- **Task to carry out**
Every line below should be duplicated exactly.

- **Saved data entries**
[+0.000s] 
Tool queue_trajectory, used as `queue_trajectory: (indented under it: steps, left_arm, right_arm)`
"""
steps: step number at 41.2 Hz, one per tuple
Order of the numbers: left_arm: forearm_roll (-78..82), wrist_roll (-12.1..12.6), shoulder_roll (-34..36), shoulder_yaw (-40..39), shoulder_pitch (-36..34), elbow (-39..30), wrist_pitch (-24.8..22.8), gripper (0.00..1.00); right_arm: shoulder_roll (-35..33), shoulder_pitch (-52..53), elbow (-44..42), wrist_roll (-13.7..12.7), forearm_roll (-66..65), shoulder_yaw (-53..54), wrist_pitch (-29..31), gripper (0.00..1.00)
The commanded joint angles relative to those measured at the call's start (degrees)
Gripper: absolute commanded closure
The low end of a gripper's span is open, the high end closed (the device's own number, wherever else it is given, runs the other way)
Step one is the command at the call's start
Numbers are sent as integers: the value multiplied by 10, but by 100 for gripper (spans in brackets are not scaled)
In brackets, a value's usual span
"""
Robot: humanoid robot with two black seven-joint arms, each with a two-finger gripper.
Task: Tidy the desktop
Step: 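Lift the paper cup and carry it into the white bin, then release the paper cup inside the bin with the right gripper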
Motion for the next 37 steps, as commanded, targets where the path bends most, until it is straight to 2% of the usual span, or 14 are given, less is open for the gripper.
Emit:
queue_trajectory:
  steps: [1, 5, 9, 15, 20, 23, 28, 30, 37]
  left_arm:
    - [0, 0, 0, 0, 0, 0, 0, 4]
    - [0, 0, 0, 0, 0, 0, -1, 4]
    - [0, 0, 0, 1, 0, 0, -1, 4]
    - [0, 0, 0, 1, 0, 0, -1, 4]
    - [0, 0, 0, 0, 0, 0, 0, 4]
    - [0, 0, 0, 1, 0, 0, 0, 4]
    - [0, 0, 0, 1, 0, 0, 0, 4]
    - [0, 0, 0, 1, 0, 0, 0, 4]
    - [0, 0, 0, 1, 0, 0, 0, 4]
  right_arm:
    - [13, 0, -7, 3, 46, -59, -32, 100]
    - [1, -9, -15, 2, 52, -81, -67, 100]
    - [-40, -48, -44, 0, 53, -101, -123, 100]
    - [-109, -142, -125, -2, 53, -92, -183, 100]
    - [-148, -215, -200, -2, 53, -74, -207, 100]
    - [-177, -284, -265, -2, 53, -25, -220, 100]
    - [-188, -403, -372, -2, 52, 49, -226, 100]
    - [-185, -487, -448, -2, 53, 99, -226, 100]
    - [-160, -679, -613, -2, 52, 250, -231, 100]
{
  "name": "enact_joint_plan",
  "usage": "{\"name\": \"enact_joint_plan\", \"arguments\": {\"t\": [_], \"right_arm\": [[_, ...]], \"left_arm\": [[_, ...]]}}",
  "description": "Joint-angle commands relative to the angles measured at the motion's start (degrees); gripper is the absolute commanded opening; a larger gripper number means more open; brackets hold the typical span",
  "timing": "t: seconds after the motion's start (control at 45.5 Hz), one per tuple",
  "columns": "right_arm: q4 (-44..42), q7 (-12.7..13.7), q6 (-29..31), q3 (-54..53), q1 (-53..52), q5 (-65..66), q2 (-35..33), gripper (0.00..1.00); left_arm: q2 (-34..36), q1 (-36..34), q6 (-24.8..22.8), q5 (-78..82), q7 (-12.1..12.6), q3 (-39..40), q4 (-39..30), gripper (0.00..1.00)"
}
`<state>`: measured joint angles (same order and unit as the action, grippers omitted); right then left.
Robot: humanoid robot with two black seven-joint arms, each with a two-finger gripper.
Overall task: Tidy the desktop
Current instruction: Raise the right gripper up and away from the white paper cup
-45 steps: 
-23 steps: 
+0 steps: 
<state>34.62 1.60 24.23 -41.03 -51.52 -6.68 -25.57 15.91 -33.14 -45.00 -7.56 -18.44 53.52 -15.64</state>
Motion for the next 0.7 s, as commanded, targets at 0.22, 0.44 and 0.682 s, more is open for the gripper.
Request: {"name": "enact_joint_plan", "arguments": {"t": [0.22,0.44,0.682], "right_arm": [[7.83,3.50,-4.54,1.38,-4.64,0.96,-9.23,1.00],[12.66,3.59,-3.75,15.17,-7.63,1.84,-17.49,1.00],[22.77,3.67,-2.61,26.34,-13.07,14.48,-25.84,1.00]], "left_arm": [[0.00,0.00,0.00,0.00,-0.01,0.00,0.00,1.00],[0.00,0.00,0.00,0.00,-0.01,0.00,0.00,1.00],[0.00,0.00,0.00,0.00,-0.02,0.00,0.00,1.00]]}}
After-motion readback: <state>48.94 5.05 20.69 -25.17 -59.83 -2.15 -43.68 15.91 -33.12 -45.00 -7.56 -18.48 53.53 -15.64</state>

- **Exercise answer**
[+0.000s] 
Tool queue_trajectory, used as `queue_trajectory: (indented under it: steps, left_arm, right_arm)`
"""
steps: step number at 41.2 Hz, one per tuple
Order of the numbers: left_arm: forearm_roll (-78..82), wrist_roll (-12.1..12.6), shoulder_roll (-34..36), shoulder_yaw (-40..39), shoulder_pitch (-36..34), elbow (-39..30), wrist_pitch (-24.8..22.8), gripper (0.00..1.00); right_arm: shoulder_roll (-35..33), shoulder_pitch (-52..53), elbow (-44..42), wrist_roll (-13.7..12.7), forearm_roll (-66..65), shoulder_yaw (-53..54), wrist_pitch (-29..31), gripper (0.00..1.00)
The commanded joint angles relative to those measured at the call's start (degrees)
Gripper: absolute commanded closure
The low end of a gripper's span is open, the high end closed (the device's own number, wherever else it is given, runs the other way)
Step one is the command at the call's start
Numbers are sent as integers: the value multiplied by 10, but by 100 for gripper (spans in brackets are not scaled)
In brackets, a value's usual span
"""
Robot: humanoid robot with two black seven-joint arms, each with a two-finger gripper.
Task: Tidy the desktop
Step: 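Lift the paper cup and carry it into the white bin, then release the paper cup inside the bin with the right gripper
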Motion for the next 37 steps, as commanded, targets where the path bends most, until it is straight to 2% of the usual span, or 14 are given, less is open for the gripper.
Emit:
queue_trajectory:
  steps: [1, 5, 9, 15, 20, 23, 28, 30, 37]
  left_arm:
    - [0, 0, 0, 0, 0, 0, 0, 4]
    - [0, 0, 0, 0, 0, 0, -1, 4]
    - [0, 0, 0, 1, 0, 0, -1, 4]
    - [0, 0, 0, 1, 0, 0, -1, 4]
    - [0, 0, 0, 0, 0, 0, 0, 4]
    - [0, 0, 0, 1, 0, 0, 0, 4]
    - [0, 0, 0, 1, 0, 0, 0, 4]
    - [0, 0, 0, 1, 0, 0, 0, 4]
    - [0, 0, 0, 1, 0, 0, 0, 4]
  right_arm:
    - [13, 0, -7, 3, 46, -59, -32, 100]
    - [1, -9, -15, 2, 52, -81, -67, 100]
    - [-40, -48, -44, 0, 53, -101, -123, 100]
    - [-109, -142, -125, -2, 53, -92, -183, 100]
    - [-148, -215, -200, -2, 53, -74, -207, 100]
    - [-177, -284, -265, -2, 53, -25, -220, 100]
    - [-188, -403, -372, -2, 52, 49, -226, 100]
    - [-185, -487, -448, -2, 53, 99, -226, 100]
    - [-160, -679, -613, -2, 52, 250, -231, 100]
{
  "name": "enact_joint_plan",
  "usage": "{\"name\": \"enact_joint_plan\", \"arguments\": {\"t\": [_], \"right_arm\": [[_, ...]], \"left_arm\": [[_, ...]]}}",
  "description": "Joint-angle commands relative to the angles measured at the motion's start (degrees); gripper is the absolute commanded opening; a larger gripper number means more open; brackets hold the typical span",
  "timing": "t: seconds after the motion's start (control at 45.5 Hz), one per tuple",
  "columns": "right_arm: q4 (-44..42), q7 (-12.7..13.7), q6 (-29..31), q3 (-54..53), q1 (-53..52), q5 (-65..66), q2 (-35..33), gripper (0.00..1.00); left_arm: q2 (-34..36), q1 (-36..34), q6 (-24.8..22.8), q5 (-78..82), q7 (-12.1..12.6), q3 (-39..40), q4 (-39..30), gripper (0.00..1.00)"
}
`<state>`: measured joint angles (same order and unit as the action, grippers omitted); right then left.
Robot: humanoid robot with two black seven-joint arms, each with a two-finger gripper.
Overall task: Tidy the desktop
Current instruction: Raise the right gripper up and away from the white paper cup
-45 steps: 
-23 steps: 
+0 steps: 
<state>34.62 1.60 24.23 -41.03 -51.52 -6.68 -25.57 15.91 -33.14 -45.00 -7.56 -18.44 53.52 -15.64</state>
Motion for the next 0.7 s, as commanded, targets at 0.22, 0.44 and 0.682 s, more is open for the gripper.
Request: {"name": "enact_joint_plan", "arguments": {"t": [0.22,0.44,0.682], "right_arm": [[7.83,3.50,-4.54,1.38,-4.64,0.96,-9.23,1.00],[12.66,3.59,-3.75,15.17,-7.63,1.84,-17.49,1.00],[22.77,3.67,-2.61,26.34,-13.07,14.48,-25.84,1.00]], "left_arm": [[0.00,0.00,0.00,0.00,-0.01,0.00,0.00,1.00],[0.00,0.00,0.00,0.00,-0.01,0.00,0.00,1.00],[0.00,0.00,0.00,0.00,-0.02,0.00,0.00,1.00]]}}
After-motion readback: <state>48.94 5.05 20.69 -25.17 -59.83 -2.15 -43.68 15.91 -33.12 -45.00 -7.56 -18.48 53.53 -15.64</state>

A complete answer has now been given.